The difference in lipid accumulation among batch and fed-batch cultures was not evident when lipid content was measured as the ratio of their weight to dried cell biomass (lipid content %, Table 2), but we cannot exclude that lipid extraction was not completely efficient. In fact, compared to lipid extraction technologies, spectroscopic analysis have the advantage to evaluate lipid accumulation in intact cells avoiding possible lipid loss [30]. Interestingly, the addition of molasses increased not only lipid production but also lipid yield (g/g), and this improvement was more pronounced in pulse-fed compared to batch cultivations (Table 3).
Molasses fed-batch fermentations were also applied using ammonium sulfate as external nitrogen source. Under these conditions, the growth of L. starkeyi was better than in batch cultures and was not affected by the concentration of ammonium sulfate (Figure 4B, Table 2). After 144 h of growth, cell dry weight, lipid production and lipid content were not affected by the different concentrations of ammonium sulfate. These performances were higher than in batch cultures, but lower than in molasses pulsed-fed cultivations with SBP hydrolysate (Table 2).
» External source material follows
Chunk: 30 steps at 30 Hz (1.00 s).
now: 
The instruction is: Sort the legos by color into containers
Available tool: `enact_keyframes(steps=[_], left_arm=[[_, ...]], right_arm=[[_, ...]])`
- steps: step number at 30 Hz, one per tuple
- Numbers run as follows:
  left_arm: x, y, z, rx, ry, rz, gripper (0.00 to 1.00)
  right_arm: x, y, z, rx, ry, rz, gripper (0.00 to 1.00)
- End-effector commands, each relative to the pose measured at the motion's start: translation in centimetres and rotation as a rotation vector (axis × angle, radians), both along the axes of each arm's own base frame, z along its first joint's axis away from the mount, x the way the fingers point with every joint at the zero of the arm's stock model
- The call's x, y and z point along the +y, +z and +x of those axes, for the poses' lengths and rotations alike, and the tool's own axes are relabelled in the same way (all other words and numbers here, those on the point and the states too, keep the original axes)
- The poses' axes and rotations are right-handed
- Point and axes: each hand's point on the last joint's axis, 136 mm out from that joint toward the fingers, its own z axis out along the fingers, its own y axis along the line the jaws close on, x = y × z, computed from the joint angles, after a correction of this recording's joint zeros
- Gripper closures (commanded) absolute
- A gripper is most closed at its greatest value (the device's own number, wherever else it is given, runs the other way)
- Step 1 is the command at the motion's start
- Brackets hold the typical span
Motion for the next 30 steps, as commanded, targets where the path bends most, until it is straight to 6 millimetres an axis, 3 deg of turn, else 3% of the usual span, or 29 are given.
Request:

The lipids produced by L. starkeyi in SBP hydrolysate without and with molasses in batch and fed-bath cultures were transmethylated by alkaline catalysis and the resulting fatty acid methyl esters (FAMEs) were determined by gas chromatography. The main fatty acids produced by L. starkeyi in SBP hydrolysate with or without molasses were oleic (18:1) and palmitic (16:0) acids (Table 3). If compared with the composition of fatty acids of cells grown in SBP hydrolysate alone, the addition of molasses increased the percentage of palmitic acid (16:0) and reduced the percentage of linoleic acid (18:3), overall increasing and reducing the content of monounsaturated and polyunsaturated fatty acids, respectively (Table 3).
If on one hand microbial lipids are emerging as important platforms for the sustainable production of biodiesel, on the other hand immobilized lipases are considered as alternative catalyst of transesterification reactions that are consistent with the development of green processes [33-35]. For this reason, we evaluated the FAMEs profile deriving from lipids produced by L. starkeyi in SBP hydrolysate fed with molasses also using the immobilized lipase Novozym 435. Due to the inhibitory effect of methanol on lipase activity [35, 36], a small amount of methanol (2.5 %) was added to the reaction every 24 h for four times (Additional file 1: Figure S4). Compared to the alkaline catalysis, the enzymatic reaction was less efficient and more time consuming (144 h to reach about the 65% of FAMEs; Additional file 1: Figure S4). Interestingly, the use of lipase reduced the percentage of transesterification of linoleic acid (18:2) and increased that of stearic acid (18:0) (Table 3).